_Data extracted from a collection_
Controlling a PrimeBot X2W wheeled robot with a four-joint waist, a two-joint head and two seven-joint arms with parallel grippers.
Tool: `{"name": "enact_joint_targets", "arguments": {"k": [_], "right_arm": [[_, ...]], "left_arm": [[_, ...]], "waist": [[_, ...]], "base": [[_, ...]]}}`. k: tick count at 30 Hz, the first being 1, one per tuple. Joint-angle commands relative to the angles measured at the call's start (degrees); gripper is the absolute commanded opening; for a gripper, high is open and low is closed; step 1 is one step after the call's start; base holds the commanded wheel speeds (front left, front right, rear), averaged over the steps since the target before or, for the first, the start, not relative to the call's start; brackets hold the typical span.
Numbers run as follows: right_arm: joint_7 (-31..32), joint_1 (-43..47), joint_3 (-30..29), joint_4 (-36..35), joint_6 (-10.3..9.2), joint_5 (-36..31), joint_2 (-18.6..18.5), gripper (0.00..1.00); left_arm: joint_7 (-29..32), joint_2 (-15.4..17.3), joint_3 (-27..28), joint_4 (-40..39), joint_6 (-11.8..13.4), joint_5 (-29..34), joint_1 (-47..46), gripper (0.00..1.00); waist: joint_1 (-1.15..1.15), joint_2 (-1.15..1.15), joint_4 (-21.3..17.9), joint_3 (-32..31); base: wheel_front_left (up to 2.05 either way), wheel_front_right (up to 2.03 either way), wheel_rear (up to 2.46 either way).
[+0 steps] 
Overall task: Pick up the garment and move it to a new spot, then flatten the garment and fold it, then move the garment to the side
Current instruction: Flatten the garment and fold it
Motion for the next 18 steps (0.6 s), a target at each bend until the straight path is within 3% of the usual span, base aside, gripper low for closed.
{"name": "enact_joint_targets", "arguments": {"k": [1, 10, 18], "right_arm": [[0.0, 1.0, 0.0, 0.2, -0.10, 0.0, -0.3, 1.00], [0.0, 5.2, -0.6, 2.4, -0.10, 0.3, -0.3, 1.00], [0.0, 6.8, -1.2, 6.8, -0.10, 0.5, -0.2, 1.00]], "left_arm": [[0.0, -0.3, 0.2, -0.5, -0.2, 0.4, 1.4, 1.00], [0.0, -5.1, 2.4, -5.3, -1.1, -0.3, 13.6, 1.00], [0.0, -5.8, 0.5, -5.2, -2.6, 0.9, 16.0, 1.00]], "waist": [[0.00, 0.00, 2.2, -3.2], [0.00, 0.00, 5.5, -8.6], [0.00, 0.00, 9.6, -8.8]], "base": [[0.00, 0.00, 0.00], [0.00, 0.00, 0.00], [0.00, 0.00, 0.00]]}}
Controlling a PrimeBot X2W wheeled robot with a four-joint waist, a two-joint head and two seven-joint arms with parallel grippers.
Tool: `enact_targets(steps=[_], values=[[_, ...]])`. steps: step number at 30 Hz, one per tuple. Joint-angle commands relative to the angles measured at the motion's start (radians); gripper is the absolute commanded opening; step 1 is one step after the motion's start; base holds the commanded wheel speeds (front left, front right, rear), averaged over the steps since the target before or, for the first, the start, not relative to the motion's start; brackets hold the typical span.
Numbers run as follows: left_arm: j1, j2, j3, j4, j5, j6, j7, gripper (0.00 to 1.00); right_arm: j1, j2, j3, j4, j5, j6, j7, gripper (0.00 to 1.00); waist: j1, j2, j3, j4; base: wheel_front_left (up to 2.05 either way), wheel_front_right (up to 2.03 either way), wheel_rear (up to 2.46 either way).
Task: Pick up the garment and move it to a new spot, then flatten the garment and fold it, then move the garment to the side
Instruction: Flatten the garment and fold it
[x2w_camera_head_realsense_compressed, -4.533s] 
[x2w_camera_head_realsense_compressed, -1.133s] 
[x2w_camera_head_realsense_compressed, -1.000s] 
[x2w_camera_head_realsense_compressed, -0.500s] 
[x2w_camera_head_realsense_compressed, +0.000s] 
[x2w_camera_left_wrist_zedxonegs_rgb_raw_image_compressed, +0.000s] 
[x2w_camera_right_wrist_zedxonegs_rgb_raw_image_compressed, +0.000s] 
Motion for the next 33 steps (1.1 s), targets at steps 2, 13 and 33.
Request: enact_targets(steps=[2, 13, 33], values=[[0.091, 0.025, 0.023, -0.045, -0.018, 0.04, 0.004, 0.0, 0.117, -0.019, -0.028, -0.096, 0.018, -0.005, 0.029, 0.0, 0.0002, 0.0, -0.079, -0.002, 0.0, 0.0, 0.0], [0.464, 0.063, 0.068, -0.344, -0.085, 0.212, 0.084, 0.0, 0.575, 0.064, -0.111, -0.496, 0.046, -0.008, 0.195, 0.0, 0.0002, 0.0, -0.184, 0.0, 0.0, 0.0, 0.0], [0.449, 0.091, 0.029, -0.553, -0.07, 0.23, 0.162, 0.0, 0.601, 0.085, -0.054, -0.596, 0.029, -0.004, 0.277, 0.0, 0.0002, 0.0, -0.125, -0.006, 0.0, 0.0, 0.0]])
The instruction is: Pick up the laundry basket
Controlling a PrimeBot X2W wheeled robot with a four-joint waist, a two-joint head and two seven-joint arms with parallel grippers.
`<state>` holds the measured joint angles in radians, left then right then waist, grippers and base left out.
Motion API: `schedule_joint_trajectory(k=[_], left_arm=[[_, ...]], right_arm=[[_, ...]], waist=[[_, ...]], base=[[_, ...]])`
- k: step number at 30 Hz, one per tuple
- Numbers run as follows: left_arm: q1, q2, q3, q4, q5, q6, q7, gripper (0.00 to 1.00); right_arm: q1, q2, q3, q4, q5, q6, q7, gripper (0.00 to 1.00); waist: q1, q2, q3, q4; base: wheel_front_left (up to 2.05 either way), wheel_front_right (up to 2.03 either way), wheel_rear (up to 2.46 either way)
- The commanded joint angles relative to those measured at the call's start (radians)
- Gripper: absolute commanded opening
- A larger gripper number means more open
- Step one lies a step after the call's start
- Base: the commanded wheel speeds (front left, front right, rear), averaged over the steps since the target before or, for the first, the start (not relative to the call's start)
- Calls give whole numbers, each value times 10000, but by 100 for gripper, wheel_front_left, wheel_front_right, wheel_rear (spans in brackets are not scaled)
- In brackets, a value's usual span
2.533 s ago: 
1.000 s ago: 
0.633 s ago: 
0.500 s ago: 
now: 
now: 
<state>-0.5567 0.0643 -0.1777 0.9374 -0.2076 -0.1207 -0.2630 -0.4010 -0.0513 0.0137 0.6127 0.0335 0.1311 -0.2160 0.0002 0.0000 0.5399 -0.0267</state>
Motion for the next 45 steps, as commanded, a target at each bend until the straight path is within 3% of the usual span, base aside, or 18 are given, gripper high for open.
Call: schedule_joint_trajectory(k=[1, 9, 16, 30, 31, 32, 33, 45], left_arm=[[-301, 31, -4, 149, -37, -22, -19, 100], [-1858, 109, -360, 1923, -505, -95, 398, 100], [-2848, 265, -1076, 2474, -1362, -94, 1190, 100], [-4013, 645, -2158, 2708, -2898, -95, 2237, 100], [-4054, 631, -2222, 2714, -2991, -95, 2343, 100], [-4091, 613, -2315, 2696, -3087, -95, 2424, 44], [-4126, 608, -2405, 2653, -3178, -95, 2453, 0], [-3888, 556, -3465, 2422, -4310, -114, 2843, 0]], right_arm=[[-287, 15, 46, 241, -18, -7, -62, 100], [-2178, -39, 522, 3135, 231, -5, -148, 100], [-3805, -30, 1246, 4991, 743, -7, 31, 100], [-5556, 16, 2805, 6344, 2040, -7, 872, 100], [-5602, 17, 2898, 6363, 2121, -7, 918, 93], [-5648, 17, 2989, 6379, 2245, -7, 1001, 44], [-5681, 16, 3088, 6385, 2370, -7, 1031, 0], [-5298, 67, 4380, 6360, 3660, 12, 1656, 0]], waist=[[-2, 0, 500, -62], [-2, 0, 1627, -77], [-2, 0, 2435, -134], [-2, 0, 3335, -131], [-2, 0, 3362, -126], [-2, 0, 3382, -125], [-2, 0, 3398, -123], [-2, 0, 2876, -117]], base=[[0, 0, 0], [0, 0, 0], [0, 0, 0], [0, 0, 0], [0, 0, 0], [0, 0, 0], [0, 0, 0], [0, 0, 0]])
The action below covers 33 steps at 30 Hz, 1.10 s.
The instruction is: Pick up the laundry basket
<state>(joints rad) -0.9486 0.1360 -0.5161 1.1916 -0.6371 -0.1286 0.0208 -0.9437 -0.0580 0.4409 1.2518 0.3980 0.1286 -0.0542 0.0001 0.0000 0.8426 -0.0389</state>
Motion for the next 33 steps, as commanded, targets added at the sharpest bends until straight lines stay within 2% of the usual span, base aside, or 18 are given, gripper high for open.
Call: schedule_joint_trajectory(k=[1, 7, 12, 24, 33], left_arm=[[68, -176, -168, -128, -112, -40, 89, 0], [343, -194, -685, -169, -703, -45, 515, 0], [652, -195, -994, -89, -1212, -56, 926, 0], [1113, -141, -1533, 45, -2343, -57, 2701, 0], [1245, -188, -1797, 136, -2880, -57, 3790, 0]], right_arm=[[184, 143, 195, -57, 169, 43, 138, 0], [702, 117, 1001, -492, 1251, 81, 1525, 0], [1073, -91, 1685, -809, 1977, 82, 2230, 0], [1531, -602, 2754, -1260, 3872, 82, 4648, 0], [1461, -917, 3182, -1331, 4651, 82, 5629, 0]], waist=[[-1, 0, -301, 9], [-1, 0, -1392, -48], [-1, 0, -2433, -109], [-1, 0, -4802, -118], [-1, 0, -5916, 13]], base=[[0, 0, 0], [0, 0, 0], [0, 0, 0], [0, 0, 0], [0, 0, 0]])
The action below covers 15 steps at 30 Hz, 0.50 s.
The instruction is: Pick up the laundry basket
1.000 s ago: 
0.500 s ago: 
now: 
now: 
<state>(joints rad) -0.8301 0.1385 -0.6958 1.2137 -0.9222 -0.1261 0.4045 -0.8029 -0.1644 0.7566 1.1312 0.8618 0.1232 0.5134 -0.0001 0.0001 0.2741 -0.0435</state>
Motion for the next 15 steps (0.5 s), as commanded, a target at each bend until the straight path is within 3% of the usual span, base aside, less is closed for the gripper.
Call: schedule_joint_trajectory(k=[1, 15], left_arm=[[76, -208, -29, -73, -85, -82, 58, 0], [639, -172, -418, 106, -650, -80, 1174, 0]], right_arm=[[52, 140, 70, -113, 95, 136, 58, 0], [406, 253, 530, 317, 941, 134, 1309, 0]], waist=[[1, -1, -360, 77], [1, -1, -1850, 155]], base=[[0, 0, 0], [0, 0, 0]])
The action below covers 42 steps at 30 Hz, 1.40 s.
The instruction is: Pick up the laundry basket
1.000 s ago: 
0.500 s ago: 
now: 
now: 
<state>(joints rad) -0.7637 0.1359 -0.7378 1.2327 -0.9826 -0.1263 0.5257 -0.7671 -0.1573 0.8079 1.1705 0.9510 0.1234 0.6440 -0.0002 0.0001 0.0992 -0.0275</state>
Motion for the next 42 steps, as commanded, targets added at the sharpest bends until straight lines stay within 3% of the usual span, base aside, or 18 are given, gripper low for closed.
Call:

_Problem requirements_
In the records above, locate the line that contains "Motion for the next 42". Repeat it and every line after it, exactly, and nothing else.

_Exercise response_
Motion for the next 42 steps, as commanded, targets added at the sharpest bends until straight lines stay within 3% of the usual span, base aside, or 18 are given, gripper low for closed.
Call:

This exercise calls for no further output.